Figuur 3:. Methodologie voor water-in-olie emulsie druppelvorming (A) microfluïdische chip en microfluidics slang op een helder-veld microscoop. Zowel de water- en lipide / oliefase buizen zijn verbonden met de chip inlaten 1 en 2 respectievelijk. (B) Beperking van microfluidics chip waar de water- en lipide / olie-fase te voldoen. Door de druk, kunnen druppels maat worden gecontroleerd. (C) Het ontwerpen van PDMS gecoate stroom-cellen. Na het laden van de druppels in de stroom-cel, worden de open einden afgesloten met extra valap. (D) Schematische voorstelling van druppelvorming. Druppels worden gebruikt om centrosomes, tubuline en aanvullende componenten nodig voor mitotische spindle vorming kapselen. (E) Schematische voorstelling van corticale dyneine targeting. Gebiotinyleerd (Bio) dynein is gericht op gebiotinyleerde lipiden door middel van streptavidine (Strp). Klik hier om een grotere versie van deze figuur te bekijken.

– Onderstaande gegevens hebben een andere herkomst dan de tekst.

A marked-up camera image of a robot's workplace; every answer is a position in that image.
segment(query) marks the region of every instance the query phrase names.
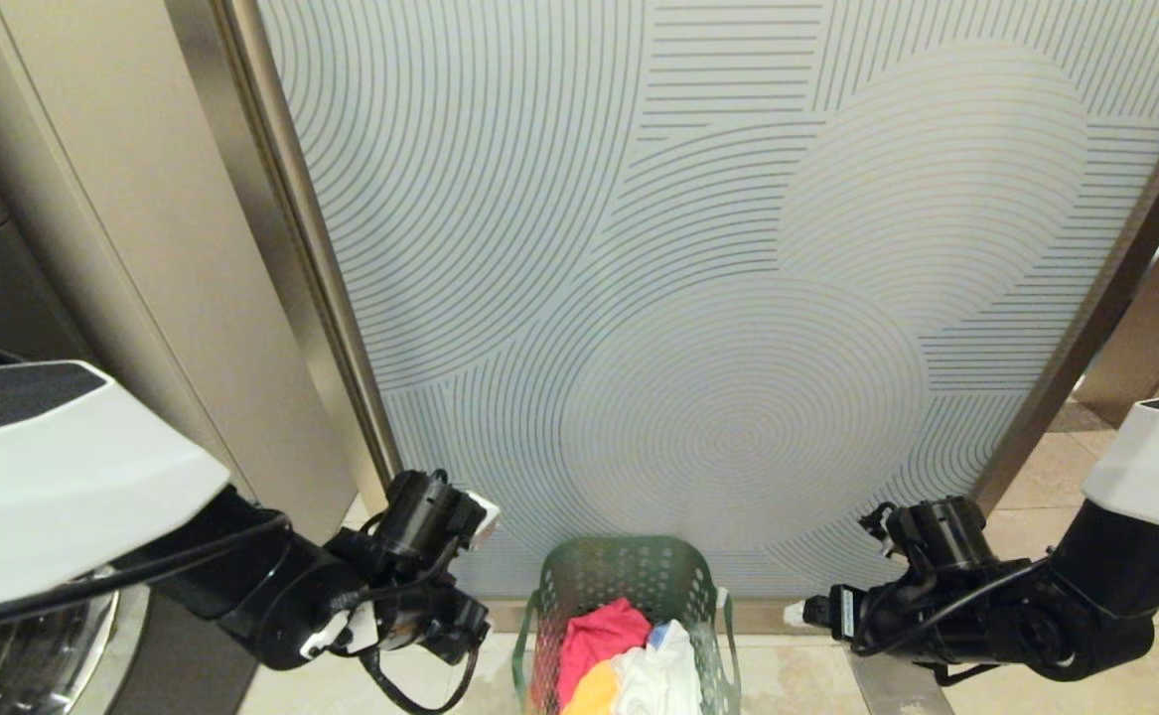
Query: frosted glass door
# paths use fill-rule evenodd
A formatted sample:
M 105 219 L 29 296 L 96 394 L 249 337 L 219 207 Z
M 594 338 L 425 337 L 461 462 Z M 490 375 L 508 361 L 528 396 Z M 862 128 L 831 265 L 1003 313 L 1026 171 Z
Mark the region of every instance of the frosted glass door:
M 1159 158 L 1159 1 L 264 0 L 408 467 L 524 596 L 665 533 L 741 596 L 891 574 L 967 491 Z

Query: red cloth
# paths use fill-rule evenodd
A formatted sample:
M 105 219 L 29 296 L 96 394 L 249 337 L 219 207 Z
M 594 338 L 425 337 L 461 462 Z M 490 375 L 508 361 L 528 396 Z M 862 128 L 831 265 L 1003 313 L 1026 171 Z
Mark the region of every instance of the red cloth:
M 588 615 L 570 619 L 566 640 L 561 642 L 561 671 L 557 674 L 557 700 L 570 703 L 575 688 L 593 665 L 610 657 L 646 645 L 650 621 L 626 598 L 607 603 Z

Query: tile floor
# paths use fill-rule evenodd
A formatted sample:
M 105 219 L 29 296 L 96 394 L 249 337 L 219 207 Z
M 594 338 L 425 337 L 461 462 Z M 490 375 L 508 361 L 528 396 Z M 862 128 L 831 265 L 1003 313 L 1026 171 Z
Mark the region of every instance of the tile floor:
M 1074 422 L 1071 426 L 1099 425 Z M 986 534 L 998 555 L 1036 557 L 1059 539 L 1081 503 L 1079 484 L 1113 438 L 1114 433 L 1107 430 L 1052 431 L 1044 436 L 989 517 Z M 348 525 L 360 525 L 366 519 L 357 499 L 344 519 Z M 503 715 L 517 710 L 512 642 L 515 636 L 510 634 L 489 639 L 474 684 L 453 714 Z M 744 714 L 866 715 L 868 712 L 845 652 L 829 637 L 739 636 L 738 644 Z M 446 700 L 446 693 L 460 677 L 418 650 L 392 652 L 382 661 L 385 671 L 403 692 L 414 693 L 417 701 L 431 706 Z M 947 688 L 947 698 L 957 715 L 1159 714 L 1159 626 L 1150 655 L 1084 683 L 1054 684 L 1023 666 L 1012 666 Z M 240 712 L 242 715 L 363 712 L 387 715 L 399 710 L 380 695 L 357 661 L 326 656 L 289 673 L 258 671 Z

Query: white cloth
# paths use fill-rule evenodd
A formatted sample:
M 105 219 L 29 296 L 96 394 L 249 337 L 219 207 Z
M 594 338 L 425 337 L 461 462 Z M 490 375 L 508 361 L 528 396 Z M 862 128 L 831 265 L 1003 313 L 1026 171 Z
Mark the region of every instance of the white cloth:
M 614 715 L 701 715 L 693 647 L 679 621 L 670 622 L 657 647 L 633 648 L 611 665 L 619 678 Z

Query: green plastic basket
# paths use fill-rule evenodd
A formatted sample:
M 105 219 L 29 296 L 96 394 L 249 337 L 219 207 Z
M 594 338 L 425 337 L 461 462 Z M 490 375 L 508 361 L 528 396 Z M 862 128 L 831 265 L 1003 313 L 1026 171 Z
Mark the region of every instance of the green plastic basket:
M 704 715 L 738 715 L 742 678 L 734 645 L 732 603 L 712 584 L 701 553 L 678 538 L 578 538 L 552 549 L 531 593 L 512 650 L 512 683 L 530 714 L 556 715 L 557 673 L 566 625 L 615 598 L 626 597 L 657 623 L 676 619 L 690 630 L 693 663 L 702 686 Z M 726 678 L 716 640 L 716 607 L 724 612 L 732 680 Z M 538 620 L 533 678 L 525 678 L 525 644 Z

Figuur 4:. Representatieve resultaten van de As-reconstructies met toenemende complexiteit (A) Maximale intensiteit projecties van druppeltjes met twee centrosomes toont voorbeelden van korte, tussenliggende en lange microtubuli. Centrosomes en microtubuli worden zichtbaar gemaakt door de toevoeging van 10% HiLyte-488 gelabeld tubuline. Schaalbalken = 10 urn. (B) Lokalisatie van GFP-biotine dyneine-TMR in afwezigheid (-, links) en met (+, rechts) van streptavidine (Strp). (C) microtubules aster positionering in de afwezigheid (-, links) of aanwezigheid (+, rechts) Corticale GFP-biotine dyneine-TMR. (D) van microtubuli aster (linker paneel, grEen) positionering in de aanwezigheid van ASE1 (middenpaneel rood). (E) van microtubuli aster (linker paneel, groen) positionering in de aanwezigheid van ASE1 en Cut7 (kinesine-5) (middelste paneel, red). Klik hier om een grotere versie van deze figuur te bekijken.

Figuur 5: Positionering Imaging Aster Dynamics in vitro (A) Ontwerp van een PDMS beker die druppel beeldvorming toelaat gedurende verschillende uren.. (B) Generation, de opslag en de beeldvorming van druppels (overdraagbare) met verschillende inhoud, geïllustreerd door afwezigheid (links) integratie (rechts) van TL-dextran (Alexa 647). (C) enkel vlak beelden van een 60 min time-lapse (2 min intervallen) genomen van een z-stack (2 urn afstanden) van adroplet met een enkele centrosome. Klik hier om een grotere versie van deze figuur te bekijken.